What is needed:
Write out the records below from the first line through the line containing "Tag the wrist camera white visible above.", leaving out any pictures.

Data in this exercise:
□ □ □ □ □ □ □
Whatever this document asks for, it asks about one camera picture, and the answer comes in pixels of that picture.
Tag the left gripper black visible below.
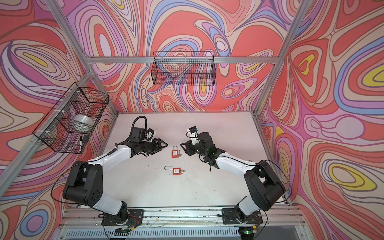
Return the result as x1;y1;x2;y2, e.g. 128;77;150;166
138;138;168;155

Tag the red padlock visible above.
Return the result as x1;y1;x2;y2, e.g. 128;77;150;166
164;166;185;176
172;146;181;158

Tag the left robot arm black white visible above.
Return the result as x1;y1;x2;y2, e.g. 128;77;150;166
63;129;168;226

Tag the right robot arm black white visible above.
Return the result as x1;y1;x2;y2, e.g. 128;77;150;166
181;128;286;224

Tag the black marker in basket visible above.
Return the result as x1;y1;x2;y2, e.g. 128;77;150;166
79;136;83;154

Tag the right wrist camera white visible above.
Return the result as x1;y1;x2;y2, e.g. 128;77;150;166
186;126;198;139

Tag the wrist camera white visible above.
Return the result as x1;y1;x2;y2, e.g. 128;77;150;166
145;128;155;141
186;126;198;139

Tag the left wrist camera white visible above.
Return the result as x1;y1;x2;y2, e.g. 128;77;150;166
145;128;155;141

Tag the black wire basket back wall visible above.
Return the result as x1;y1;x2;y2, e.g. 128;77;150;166
151;51;217;86

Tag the black wire basket wall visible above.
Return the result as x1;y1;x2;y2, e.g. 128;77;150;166
33;83;110;154
151;51;217;86

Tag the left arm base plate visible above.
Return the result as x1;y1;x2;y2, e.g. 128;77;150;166
102;209;144;227

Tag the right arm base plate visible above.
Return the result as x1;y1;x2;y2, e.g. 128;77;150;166
218;208;264;226

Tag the black wire basket left wall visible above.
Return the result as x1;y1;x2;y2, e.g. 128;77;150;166
33;83;110;154

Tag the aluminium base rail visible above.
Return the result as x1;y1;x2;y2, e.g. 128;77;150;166
52;205;313;240

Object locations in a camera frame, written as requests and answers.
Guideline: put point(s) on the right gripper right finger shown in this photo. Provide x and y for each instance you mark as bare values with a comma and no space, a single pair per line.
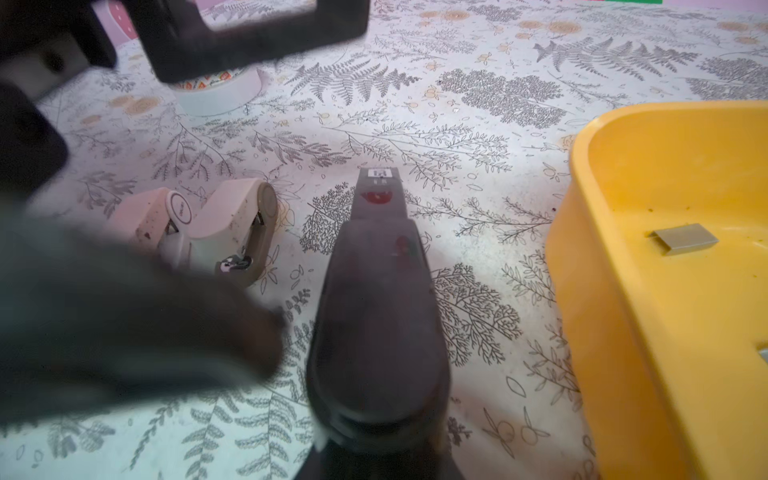
448,467

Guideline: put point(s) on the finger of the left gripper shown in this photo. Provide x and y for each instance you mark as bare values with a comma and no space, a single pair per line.
180,45
88,324

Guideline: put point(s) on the clear tape roll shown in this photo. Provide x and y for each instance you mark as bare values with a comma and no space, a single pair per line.
218,93

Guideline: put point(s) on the black stapler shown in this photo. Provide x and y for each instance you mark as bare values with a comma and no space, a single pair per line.
378,375

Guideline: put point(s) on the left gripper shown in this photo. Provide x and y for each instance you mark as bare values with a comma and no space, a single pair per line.
44,45

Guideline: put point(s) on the staple strip in tray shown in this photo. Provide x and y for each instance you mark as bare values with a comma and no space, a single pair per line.
684,239

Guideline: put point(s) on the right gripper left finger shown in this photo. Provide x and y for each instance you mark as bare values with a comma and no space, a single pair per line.
309,468

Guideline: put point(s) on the yellow plastic tray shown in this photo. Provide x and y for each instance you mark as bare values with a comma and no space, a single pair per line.
670,352

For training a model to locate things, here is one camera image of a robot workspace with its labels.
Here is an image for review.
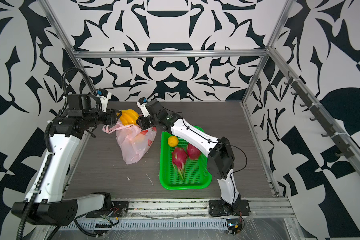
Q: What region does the round yellow orange fruit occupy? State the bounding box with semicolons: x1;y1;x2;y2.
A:
168;136;179;148

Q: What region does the pink plastic bag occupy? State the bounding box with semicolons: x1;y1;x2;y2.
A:
102;121;157;165

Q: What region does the red dragon fruit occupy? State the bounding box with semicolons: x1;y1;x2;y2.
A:
172;147;188;181
187;143;202;160

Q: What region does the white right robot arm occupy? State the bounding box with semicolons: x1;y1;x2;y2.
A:
137;97;242;216

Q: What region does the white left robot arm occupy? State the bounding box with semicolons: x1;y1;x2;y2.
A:
11;68;122;240

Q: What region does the green plastic perforated basket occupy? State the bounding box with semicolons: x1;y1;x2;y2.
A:
159;132;212;191

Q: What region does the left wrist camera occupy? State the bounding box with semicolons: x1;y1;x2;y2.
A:
96;89;112;113

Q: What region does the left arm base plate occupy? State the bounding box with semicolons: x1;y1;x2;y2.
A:
85;201;130;218

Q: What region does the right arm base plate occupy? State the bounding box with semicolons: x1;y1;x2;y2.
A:
209;198;251;217

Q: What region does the white slotted cable duct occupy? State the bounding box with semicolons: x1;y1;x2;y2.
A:
56;218;229;231

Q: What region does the aluminium frame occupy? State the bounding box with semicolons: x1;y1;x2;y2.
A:
42;1;360;240

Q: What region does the grey hook rail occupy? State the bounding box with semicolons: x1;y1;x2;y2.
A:
285;72;355;159

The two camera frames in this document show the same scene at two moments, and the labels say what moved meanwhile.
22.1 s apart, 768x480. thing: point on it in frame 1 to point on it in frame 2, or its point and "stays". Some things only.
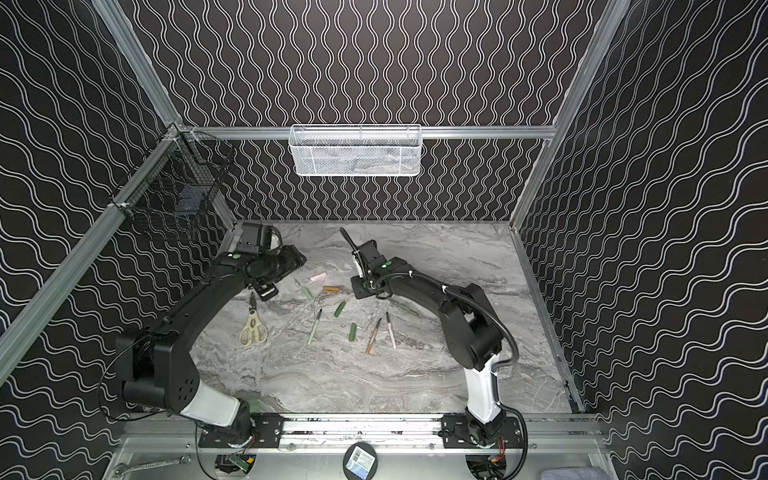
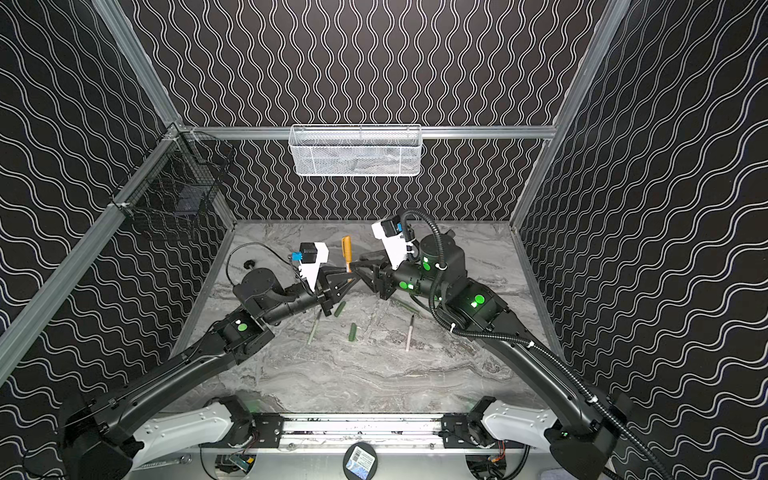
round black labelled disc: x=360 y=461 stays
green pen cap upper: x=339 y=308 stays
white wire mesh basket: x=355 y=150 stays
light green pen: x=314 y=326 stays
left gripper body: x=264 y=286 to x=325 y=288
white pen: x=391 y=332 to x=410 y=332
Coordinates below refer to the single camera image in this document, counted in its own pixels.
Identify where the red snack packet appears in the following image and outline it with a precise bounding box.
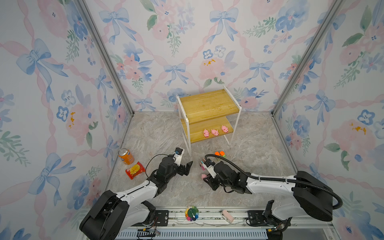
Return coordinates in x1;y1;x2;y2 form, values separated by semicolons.
125;162;146;180

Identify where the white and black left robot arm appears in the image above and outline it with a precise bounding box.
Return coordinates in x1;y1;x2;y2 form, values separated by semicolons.
79;154;193;240

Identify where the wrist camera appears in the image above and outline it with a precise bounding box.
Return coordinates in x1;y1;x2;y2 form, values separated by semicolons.
173;148;184;167
203;159;217;178

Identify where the wooden two-tier shelf white frame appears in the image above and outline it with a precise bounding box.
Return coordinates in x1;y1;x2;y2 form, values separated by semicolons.
176;86;242;157

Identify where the colourful round disc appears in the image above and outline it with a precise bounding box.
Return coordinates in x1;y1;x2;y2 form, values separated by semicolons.
185;206;199;222

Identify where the orange soda can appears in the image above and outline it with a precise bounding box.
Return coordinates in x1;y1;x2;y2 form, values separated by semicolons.
118;148;134;165

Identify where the black corrugated cable hose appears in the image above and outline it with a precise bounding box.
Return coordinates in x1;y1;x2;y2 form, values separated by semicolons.
204;153;344;210

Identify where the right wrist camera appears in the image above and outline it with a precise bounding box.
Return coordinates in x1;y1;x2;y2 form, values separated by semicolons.
203;159;217;178

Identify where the pink eraser block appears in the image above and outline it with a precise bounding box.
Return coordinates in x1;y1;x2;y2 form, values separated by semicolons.
221;210;235;224

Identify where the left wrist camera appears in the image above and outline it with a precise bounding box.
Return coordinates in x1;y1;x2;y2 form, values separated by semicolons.
173;148;184;167

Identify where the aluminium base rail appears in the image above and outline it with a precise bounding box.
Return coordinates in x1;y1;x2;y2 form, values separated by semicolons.
114;208;340;240

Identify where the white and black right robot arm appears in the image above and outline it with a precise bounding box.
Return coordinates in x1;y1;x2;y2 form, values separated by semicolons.
200;159;334;229

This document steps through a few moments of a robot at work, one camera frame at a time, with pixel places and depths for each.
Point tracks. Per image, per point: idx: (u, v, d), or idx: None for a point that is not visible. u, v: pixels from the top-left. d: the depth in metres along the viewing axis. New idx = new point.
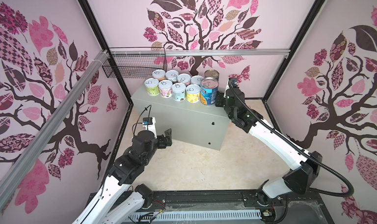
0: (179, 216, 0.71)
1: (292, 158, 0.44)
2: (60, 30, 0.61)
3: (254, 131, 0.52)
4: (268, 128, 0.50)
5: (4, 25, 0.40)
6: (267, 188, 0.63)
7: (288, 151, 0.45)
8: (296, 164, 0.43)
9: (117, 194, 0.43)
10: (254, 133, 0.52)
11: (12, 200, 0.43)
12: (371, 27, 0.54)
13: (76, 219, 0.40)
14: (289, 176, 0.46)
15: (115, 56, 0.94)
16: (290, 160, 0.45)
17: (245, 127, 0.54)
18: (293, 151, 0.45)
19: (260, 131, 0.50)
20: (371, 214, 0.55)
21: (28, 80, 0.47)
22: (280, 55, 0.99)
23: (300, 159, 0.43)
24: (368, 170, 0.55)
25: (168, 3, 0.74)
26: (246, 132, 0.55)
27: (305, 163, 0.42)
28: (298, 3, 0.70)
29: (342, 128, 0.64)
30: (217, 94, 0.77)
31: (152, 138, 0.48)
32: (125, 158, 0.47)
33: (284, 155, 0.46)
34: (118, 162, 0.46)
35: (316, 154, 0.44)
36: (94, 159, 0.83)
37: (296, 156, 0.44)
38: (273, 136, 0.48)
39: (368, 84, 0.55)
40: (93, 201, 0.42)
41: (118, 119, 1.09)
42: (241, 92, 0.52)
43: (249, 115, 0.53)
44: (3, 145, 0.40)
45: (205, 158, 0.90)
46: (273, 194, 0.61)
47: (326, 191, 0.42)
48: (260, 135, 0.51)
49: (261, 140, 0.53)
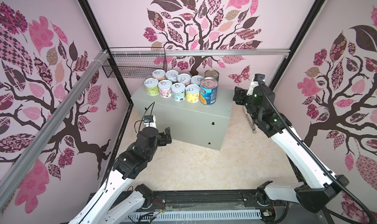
0: (179, 216, 0.71)
1: (314, 178, 0.41)
2: (60, 30, 0.61)
3: (276, 138, 0.48)
4: (296, 139, 0.45)
5: (4, 25, 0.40)
6: (268, 188, 0.64)
7: (312, 168, 0.41)
8: (318, 184, 0.40)
9: (120, 188, 0.44)
10: (276, 139, 0.48)
11: (12, 200, 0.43)
12: (371, 27, 0.54)
13: (80, 212, 0.40)
14: (304, 192, 0.45)
15: (115, 56, 0.94)
16: (311, 178, 0.42)
17: (269, 132, 0.48)
18: (319, 169, 0.41)
19: (285, 140, 0.45)
20: (372, 214, 0.55)
21: (28, 80, 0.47)
22: (280, 55, 0.99)
23: (324, 181, 0.39)
24: (368, 170, 0.55)
25: (168, 3, 0.74)
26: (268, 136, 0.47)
27: (329, 186, 0.39)
28: (298, 3, 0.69)
29: (342, 128, 0.64)
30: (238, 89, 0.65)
31: (156, 134, 0.49)
32: (128, 153, 0.48)
33: (307, 172, 0.43)
34: (121, 157, 0.46)
35: (344, 178, 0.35)
36: (94, 159, 0.83)
37: (321, 176, 0.40)
38: (298, 149, 0.43)
39: (368, 84, 0.55)
40: (97, 194, 0.41)
41: (118, 119, 1.09)
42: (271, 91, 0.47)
43: (276, 119, 0.48)
44: (3, 144, 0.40)
45: (205, 158, 0.90)
46: (274, 196, 0.61)
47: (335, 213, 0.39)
48: (284, 144, 0.46)
49: (282, 148, 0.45)
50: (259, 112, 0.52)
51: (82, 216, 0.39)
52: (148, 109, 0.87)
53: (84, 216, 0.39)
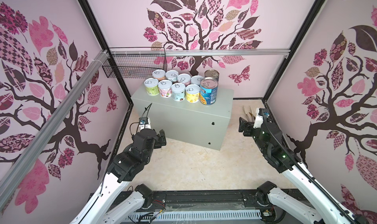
0: (179, 216, 0.71)
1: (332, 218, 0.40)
2: (60, 30, 0.61)
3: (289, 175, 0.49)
4: (307, 176, 0.46)
5: (4, 25, 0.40)
6: (272, 195, 0.63)
7: (329, 207, 0.41)
8: None
9: (116, 191, 0.43)
10: (288, 176, 0.49)
11: (12, 200, 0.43)
12: (371, 27, 0.54)
13: (76, 217, 0.39)
14: None
15: (115, 56, 0.94)
16: (330, 218, 0.41)
17: (279, 168, 0.51)
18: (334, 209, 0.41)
19: (296, 177, 0.47)
20: (371, 214, 0.55)
21: (28, 80, 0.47)
22: (280, 55, 1.00)
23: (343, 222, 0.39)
24: (368, 170, 0.55)
25: (168, 3, 0.74)
26: (280, 173, 0.52)
27: None
28: (298, 3, 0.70)
29: (342, 128, 0.64)
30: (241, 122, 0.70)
31: (153, 135, 0.49)
32: (124, 155, 0.46)
33: (324, 211, 0.42)
34: (116, 159, 0.45)
35: (364, 219, 0.39)
36: (94, 159, 0.83)
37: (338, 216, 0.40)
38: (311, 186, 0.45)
39: (368, 84, 0.55)
40: (93, 199, 0.41)
41: (118, 119, 1.09)
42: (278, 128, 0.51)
43: (285, 155, 0.50)
44: (3, 144, 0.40)
45: (205, 158, 0.90)
46: (276, 202, 0.62)
47: None
48: (297, 181, 0.47)
49: (297, 185, 0.48)
50: (268, 149, 0.56)
51: (78, 220, 0.39)
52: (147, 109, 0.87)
53: (79, 220, 0.39)
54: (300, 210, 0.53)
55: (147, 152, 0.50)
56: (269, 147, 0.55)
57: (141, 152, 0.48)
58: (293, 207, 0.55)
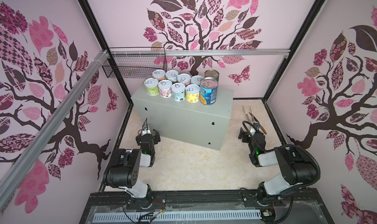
0: (179, 216, 0.71)
1: (276, 157, 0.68)
2: (60, 30, 0.61)
3: (263, 162, 0.68)
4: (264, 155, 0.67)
5: (4, 25, 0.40)
6: (266, 182, 0.66)
7: (274, 155, 0.59)
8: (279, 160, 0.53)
9: (147, 163, 0.66)
10: (262, 162, 0.68)
11: (12, 200, 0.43)
12: (371, 27, 0.54)
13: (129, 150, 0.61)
14: (284, 172, 0.50)
15: (115, 56, 0.94)
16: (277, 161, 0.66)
17: (257, 164, 0.73)
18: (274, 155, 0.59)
19: (264, 158, 0.67)
20: (371, 214, 0.55)
21: (28, 80, 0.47)
22: (280, 55, 1.00)
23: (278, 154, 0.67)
24: (368, 170, 0.55)
25: (168, 3, 0.74)
26: (257, 166, 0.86)
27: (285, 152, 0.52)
28: (299, 3, 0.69)
29: (342, 128, 0.64)
30: (240, 133, 0.89)
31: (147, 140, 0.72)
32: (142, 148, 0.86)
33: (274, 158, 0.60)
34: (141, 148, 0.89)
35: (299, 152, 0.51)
36: (94, 159, 0.83)
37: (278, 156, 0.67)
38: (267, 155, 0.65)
39: (368, 84, 0.55)
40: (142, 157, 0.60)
41: (118, 119, 1.09)
42: (260, 138, 0.72)
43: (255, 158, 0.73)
44: (3, 145, 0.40)
45: (205, 158, 0.90)
46: (272, 191, 0.62)
47: (304, 174, 0.46)
48: (264, 160, 0.67)
49: (268, 163, 0.65)
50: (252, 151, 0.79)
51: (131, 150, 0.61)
52: (158, 114, 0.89)
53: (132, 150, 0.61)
54: (282, 177, 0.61)
55: (149, 147, 0.73)
56: (253, 151, 0.78)
57: (150, 148, 0.74)
58: (278, 178, 0.57)
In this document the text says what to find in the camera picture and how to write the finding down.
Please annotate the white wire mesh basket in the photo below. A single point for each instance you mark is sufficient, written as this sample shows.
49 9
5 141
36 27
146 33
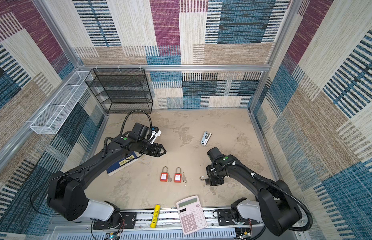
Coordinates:
51 119

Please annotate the black mesh shelf rack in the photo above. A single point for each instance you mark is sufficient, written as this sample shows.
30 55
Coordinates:
120 90

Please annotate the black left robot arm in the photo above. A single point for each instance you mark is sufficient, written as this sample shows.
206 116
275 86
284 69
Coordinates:
66 192

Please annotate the pink calculator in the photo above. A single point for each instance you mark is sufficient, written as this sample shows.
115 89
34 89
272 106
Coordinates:
191 215

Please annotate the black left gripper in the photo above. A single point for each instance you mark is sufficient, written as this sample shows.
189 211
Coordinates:
156 150

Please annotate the dark blue book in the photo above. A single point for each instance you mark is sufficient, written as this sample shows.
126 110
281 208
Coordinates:
120 164

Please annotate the yellow marker pen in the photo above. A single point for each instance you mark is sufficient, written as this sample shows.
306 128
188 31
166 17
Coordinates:
155 216

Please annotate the small black padlock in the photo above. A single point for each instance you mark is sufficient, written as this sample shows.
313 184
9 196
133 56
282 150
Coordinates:
205 180

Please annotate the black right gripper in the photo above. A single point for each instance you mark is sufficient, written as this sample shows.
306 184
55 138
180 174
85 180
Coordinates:
213 182

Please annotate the grey stapler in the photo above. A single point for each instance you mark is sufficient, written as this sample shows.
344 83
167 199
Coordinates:
205 138

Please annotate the red padlock with label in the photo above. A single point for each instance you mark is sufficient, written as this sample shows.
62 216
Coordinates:
164 174

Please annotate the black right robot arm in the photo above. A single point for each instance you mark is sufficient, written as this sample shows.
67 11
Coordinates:
278 208

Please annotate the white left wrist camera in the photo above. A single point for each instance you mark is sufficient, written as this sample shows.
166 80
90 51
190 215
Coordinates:
156 132

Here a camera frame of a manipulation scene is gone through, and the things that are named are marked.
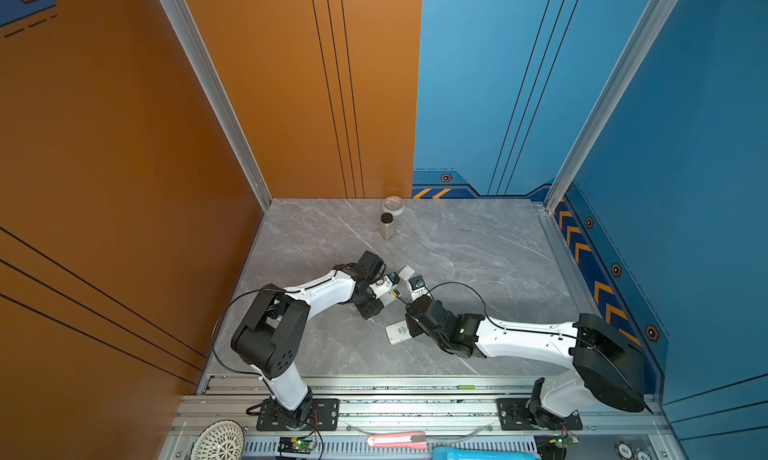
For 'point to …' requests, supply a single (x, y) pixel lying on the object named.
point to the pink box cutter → (400, 441)
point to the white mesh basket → (219, 439)
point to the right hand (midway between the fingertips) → (405, 309)
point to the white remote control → (398, 331)
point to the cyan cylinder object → (473, 453)
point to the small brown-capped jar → (387, 229)
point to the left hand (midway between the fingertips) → (372, 302)
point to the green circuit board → (289, 445)
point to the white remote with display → (395, 292)
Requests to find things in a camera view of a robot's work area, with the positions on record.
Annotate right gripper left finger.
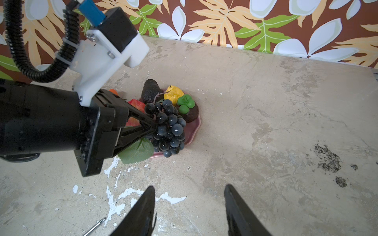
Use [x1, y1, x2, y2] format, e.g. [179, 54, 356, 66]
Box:
[110, 186, 157, 236]

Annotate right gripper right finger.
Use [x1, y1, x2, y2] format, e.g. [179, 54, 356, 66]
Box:
[224, 184, 271, 236]

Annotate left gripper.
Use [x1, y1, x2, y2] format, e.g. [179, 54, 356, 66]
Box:
[74, 89, 157, 177]

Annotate red tomato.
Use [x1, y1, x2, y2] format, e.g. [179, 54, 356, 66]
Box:
[125, 98, 147, 127]

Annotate black grape bunch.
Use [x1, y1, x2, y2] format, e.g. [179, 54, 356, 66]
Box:
[118, 98, 187, 165]

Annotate dark avocado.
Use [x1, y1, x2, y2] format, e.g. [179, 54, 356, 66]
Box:
[141, 79, 163, 104]

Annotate yellow pear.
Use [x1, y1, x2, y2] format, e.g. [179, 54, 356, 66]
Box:
[164, 86, 185, 106]

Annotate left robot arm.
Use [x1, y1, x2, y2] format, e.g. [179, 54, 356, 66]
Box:
[1, 79, 157, 177]

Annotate upper orange kumquat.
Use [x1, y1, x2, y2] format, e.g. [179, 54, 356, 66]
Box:
[109, 89, 119, 95]

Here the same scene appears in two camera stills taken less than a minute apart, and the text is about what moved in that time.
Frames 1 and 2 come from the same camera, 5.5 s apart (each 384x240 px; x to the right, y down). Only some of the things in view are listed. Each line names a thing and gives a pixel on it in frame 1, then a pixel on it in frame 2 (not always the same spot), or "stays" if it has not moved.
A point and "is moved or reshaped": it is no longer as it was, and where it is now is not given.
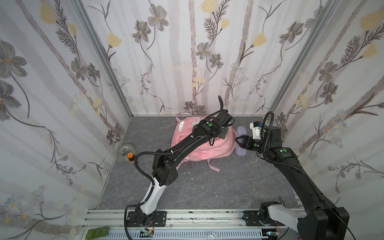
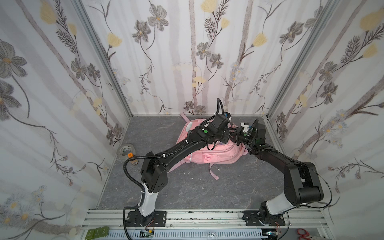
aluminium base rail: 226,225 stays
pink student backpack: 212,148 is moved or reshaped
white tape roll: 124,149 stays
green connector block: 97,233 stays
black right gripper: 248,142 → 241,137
□ □ □ □ □ □ □
Response for this exercise:
Whatever this document asks for, it asks about one camera picture, and the answer comes in pixels of that picture.
Tag the left gripper black visible below.
Return the result as x1;y1;x2;y2, e.g. 128;77;150;166
138;138;168;155

Tag the red padlock visible above.
Return the result as x1;y1;x2;y2, e.g. 128;77;150;166
164;166;185;176
172;146;181;158

Tag the left robot arm black white visible above.
Return the result as x1;y1;x2;y2, e.g. 128;77;150;166
63;129;168;226

Tag the right robot arm black white visible above.
Return the result as x1;y1;x2;y2, e.g. 128;77;150;166
181;128;286;224

Tag the black marker in basket visible above.
Return the result as x1;y1;x2;y2, e.g. 128;77;150;166
79;136;83;154

Tag the right wrist camera white visible above.
Return the result as x1;y1;x2;y2, e.g. 128;77;150;166
186;126;198;139

Tag the wrist camera white visible above.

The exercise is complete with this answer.